Whenever the string "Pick" appears in a line below, please copy the line out.

(LISTED ENTRIES Opens)

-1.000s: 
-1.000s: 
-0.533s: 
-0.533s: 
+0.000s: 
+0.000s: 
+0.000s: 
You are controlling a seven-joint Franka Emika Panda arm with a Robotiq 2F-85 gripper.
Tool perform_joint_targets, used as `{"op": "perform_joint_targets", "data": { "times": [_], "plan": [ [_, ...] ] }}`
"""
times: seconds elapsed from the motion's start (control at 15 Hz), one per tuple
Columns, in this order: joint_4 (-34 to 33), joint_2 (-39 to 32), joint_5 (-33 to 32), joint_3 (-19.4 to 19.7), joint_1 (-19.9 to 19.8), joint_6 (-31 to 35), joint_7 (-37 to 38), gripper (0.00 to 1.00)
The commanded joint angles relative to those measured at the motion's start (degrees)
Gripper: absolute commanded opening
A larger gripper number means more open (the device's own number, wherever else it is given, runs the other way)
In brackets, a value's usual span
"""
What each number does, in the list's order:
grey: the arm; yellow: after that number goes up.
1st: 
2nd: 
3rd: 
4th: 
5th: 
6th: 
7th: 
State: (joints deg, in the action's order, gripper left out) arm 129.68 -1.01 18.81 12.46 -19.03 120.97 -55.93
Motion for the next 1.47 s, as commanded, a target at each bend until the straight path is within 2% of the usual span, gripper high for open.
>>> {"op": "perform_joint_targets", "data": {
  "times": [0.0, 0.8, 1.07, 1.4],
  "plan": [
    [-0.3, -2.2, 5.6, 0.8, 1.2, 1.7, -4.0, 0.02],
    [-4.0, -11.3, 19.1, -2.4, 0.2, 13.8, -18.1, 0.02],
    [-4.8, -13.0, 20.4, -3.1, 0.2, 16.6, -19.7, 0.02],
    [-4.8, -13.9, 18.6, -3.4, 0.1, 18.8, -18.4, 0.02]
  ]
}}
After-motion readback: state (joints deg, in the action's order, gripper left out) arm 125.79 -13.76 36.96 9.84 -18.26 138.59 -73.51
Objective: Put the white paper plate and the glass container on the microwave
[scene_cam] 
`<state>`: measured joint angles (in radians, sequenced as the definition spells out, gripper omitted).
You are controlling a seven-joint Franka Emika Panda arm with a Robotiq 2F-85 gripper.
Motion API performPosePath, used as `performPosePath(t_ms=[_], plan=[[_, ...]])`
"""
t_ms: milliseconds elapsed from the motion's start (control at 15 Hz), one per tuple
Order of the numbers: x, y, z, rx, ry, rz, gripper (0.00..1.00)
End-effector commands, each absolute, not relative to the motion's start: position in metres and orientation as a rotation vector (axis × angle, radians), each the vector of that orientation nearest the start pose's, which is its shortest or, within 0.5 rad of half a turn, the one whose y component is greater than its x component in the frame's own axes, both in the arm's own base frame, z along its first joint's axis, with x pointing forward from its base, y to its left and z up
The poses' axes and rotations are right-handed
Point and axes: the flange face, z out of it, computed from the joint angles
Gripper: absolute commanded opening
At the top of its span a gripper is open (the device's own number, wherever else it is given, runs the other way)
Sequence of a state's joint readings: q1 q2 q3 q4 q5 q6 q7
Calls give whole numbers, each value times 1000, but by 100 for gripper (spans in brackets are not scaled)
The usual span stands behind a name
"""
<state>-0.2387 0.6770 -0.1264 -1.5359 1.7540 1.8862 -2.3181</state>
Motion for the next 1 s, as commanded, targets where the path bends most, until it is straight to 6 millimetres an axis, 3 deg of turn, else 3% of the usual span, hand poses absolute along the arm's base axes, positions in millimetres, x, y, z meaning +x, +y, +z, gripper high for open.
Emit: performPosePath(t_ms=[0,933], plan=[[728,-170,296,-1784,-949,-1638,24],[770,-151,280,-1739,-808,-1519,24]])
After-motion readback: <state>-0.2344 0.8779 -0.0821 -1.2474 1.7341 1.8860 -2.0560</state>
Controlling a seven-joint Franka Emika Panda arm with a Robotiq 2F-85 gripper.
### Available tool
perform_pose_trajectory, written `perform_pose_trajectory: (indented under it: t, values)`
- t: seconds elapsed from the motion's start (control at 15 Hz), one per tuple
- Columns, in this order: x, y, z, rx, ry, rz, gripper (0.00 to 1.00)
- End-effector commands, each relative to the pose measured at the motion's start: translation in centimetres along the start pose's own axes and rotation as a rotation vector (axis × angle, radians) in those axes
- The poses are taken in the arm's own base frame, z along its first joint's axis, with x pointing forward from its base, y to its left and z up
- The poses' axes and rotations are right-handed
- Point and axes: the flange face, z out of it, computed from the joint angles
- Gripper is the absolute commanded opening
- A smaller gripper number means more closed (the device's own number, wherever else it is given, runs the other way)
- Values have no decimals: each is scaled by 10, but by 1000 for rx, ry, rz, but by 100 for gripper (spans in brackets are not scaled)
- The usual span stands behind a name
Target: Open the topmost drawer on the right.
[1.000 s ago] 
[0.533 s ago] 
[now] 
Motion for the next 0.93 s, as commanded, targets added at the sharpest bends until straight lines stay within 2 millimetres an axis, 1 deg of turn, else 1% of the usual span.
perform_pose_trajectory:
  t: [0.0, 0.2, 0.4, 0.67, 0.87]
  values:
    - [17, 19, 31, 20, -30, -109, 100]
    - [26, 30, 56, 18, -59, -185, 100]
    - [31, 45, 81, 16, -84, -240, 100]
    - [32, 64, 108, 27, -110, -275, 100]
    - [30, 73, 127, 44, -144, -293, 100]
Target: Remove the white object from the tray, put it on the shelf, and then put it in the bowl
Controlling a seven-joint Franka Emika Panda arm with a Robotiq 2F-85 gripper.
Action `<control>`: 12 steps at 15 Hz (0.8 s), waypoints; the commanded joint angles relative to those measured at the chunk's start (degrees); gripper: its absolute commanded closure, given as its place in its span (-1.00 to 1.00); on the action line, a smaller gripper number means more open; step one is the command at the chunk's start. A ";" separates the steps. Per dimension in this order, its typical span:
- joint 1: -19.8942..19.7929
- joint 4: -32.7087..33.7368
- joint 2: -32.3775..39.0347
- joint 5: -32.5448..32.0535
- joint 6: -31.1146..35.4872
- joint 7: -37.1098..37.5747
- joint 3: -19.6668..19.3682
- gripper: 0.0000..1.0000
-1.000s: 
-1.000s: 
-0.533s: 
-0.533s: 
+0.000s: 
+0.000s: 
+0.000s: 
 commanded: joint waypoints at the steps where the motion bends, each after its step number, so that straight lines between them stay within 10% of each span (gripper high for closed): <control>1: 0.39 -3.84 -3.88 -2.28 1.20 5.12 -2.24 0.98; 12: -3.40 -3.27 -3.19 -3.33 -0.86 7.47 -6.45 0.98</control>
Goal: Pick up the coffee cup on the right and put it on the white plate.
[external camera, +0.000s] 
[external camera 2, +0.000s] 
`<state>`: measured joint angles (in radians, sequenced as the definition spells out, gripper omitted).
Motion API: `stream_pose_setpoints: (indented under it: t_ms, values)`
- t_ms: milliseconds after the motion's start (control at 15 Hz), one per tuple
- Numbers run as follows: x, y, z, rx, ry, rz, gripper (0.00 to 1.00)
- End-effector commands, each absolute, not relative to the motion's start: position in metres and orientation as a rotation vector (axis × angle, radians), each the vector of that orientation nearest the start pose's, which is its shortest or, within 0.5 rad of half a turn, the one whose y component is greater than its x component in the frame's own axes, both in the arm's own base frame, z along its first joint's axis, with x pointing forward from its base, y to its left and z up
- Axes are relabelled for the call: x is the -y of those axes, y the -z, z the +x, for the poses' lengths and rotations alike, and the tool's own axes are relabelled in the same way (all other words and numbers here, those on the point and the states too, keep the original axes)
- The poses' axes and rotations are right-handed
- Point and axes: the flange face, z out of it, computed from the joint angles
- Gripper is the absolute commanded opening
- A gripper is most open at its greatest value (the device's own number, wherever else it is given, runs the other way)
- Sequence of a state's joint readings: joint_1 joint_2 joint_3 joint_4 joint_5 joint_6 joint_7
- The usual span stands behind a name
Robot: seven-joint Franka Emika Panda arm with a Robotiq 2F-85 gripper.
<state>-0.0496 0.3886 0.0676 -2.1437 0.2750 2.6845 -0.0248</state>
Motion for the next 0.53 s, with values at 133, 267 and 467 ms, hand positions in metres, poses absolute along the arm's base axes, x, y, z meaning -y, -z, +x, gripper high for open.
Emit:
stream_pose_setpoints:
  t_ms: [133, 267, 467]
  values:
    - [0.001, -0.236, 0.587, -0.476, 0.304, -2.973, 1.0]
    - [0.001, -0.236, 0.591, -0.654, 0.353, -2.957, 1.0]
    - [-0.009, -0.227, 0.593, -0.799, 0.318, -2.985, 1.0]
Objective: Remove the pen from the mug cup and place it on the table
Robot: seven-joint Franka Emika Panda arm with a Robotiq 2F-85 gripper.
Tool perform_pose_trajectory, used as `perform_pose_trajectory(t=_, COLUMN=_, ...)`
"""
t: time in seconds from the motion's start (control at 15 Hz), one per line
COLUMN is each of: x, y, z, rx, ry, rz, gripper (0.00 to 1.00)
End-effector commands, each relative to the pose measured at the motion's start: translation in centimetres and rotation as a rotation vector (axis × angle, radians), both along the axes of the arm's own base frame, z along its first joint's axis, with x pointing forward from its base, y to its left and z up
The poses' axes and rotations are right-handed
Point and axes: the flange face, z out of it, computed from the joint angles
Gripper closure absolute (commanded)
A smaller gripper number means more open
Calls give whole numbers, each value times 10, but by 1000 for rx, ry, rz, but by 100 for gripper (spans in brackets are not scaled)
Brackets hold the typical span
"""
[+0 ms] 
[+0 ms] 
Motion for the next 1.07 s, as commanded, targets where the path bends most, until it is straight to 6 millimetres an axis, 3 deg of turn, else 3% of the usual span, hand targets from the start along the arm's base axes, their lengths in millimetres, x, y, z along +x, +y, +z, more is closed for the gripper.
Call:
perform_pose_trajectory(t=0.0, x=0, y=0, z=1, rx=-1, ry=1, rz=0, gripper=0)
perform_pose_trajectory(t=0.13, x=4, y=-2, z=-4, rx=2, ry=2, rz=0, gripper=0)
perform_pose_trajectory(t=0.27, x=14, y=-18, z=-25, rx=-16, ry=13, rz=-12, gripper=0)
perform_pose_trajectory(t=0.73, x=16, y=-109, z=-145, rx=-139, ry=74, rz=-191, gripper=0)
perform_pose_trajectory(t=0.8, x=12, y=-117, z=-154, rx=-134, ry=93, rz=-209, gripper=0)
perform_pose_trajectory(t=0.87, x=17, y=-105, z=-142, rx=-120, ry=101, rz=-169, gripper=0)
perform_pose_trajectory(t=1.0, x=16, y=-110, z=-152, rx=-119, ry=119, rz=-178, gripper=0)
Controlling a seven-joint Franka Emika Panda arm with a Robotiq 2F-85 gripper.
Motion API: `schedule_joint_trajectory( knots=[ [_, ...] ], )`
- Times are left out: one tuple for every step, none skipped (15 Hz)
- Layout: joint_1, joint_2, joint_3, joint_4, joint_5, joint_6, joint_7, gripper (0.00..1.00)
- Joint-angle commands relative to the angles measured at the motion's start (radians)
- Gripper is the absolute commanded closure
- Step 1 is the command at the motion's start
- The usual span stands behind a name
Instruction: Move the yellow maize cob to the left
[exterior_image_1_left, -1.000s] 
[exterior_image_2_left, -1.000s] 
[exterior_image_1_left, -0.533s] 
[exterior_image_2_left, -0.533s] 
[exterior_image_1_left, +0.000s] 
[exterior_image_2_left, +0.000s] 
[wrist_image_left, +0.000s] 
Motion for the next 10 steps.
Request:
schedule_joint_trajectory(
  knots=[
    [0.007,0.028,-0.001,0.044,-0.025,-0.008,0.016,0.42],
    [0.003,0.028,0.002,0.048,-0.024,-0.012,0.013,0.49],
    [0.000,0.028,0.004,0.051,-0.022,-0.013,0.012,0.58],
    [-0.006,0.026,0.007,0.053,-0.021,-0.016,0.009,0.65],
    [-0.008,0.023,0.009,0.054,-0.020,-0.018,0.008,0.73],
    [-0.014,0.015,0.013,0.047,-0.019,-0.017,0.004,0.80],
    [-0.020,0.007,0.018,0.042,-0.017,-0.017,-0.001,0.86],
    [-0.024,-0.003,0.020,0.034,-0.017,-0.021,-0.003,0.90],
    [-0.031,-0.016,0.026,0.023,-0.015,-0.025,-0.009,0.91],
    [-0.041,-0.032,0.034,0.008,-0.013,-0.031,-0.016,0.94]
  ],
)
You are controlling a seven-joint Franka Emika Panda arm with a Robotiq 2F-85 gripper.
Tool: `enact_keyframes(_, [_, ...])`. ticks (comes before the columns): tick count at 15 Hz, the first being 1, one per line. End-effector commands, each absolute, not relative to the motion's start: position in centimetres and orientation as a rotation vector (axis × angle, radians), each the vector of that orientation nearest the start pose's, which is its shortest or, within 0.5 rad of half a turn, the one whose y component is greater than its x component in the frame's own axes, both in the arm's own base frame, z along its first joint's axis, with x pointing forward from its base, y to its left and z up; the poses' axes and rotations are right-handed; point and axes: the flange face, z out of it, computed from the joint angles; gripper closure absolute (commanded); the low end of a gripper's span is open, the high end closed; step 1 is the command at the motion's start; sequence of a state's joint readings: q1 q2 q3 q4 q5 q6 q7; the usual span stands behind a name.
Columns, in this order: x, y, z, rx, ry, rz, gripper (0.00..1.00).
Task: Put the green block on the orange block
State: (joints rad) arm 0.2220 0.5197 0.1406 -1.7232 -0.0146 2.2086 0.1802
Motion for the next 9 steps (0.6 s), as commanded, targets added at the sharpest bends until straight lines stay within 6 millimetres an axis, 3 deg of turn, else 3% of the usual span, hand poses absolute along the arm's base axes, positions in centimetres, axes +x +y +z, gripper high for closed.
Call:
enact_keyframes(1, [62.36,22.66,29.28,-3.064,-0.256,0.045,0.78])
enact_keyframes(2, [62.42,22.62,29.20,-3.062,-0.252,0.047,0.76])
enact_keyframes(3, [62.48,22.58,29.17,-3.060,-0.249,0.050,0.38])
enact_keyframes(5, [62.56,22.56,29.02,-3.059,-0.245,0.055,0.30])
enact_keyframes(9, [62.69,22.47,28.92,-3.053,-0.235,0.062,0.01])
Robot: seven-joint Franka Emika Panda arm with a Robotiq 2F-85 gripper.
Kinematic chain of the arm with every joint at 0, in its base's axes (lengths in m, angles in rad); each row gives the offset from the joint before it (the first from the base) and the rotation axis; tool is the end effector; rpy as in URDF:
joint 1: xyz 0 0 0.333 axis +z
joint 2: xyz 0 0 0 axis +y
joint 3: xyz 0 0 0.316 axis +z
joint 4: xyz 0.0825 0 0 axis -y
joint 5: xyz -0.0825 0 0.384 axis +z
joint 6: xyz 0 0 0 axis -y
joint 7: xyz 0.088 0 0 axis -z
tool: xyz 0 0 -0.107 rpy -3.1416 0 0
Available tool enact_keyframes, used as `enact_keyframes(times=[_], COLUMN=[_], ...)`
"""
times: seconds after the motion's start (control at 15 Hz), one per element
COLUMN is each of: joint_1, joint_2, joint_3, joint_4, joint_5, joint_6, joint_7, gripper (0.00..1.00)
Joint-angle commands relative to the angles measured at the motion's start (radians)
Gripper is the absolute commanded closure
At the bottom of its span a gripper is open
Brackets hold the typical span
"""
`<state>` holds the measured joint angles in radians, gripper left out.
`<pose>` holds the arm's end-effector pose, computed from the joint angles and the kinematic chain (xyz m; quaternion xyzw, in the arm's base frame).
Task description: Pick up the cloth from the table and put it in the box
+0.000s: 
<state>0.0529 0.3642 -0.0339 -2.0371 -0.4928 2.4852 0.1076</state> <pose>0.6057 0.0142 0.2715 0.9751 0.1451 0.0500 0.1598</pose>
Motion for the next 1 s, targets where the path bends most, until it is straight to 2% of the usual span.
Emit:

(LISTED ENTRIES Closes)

● **ANSWER TO THIS TASK**
Goal: Pick up the coffee cup on the right and put it on the white plate.
Task description: Pick up the cloth from the table and put it in the box

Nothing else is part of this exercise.